Reviewing Pull Requests
My colleague on the machine learning team recently asked me for advice on better reviewing pull requests. It was a productive conversation with things worth sharing, so here they are.
Theory
First, let’s quickly discuss theory. In my experience, you should optimize for two consistent things in software engineering: reducing complexity and tightening the feedback loop.
All of the coding tricks you hear, like DRY or KISS, fundamentally attempt to reduce complexity. Complexity is the ever-looming specter in software engineering. It corrodes your systems, making them slow and hard to change. Stagnant software is destined to fail.
Complexity must be actively fought at every stage.
The other side is tightening the feedback loop. You want to get feedback on all your changes as soon as possible. Feedback is how you align your assumptions and systems with reality.

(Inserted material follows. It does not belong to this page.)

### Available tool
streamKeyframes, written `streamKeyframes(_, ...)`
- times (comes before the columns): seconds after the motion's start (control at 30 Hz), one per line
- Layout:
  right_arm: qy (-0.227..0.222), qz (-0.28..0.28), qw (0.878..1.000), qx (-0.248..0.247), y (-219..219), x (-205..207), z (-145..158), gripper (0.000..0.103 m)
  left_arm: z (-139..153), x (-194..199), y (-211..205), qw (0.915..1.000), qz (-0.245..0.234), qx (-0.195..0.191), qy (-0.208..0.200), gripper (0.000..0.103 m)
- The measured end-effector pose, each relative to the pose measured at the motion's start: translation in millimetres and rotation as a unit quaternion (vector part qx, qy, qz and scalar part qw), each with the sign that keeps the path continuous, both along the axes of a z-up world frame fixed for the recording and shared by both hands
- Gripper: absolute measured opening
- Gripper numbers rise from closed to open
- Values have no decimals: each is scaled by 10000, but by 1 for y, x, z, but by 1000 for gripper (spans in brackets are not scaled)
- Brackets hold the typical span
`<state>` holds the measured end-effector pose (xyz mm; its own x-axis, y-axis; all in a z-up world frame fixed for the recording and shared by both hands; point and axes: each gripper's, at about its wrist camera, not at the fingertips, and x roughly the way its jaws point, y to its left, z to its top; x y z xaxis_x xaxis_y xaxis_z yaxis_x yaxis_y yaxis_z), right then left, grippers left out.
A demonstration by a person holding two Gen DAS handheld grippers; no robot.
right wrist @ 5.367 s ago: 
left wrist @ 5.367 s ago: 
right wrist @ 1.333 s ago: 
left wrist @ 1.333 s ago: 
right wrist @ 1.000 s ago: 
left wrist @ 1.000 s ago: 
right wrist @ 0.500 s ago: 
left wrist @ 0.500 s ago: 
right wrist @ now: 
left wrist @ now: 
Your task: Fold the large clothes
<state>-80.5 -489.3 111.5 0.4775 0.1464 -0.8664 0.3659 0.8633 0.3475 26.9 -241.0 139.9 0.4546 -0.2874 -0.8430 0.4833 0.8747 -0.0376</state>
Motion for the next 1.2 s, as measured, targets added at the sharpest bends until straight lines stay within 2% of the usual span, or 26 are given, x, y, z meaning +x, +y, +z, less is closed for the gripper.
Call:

Think about feedback loops when writing a buggy line of code. Consider some stages where the bug could be caught:
- External users of the system in a production environment
- Internal users in a lower environment
- Pull request
- Linting and testing
- Within your IDE
These are ordered from the slowest to the tightest feedback loop. If your IDE immediately flags the issue when you write the line of code, it’s likely a simple fix. You have the most context you’ll ever have. Ideally, linting and testing happen frequently as you work on the code. Issues caught by these are relatively low cost.
Once you submit a pull request, the context around the change drops drastically. There’s some time between when the change is made and when it is reviewed. The reviewer will also have less context about the implementation. Still, catching an issue in a pull request is much better than after it’s deployed, which is still much better than an external user experiencing the problem.
So, why are reducing complexity and tightening feedback loops important for pull requests?
Reviewing order
Taking these together, we want our pull requests to be as small as possible. I’ve heard that a PR review should take around twice as long as it does to create the PR. Hard to do when they’re large! Relevant tweet
Small PRs minimize their complexity and shorten the feedback loop. They’re reviewed faster, deployed faster, and get feedback faster.
There’s also a general order in reviewing:
First, we need the context on what we’re trying to do—or if we should even do it. If we’ve established that code is the optimal solution, we should start our review with the things that are hardest to change. Typos in method documentation don’t matter if the method shouldn’t exist.
This generally means starting with fundamentals like the data model, including database migrations, data formats, and the system’s data flow. Software, at its core, takes input data in some form and produces output data in some form. Good data schemas and abstractions are among the most important things for managing complexity.
After the data, we can review the abstractions, particularly any core abstractions of the system. Type signatures, Types are a common subject in my Python posts. class definitions, and structures are more challenging to change than their respective implementations. Every new abstraction is a commitment, requiring support over the system’s lifetime.
Assuming the abstractions look good, we can review the implementation. Are there any obvious bugs? Is the time and space complexity of the implementation acceptable for our requirements?
Finally, we can take a look at stylistic concerns. The code should match the team’s conventions. It should be idiomatic if possible. Comments should discuss the “why” when helpful. And, of course, try to catch any typos.
You’ll get better at this as you practice.
Takeaways
- Tighten your feedback loops.
- Add only the essential complexity.
- Confirm the code change or addition is required.
- Make your pull requests minimal.
- Review things in descending order of how hard they are to change.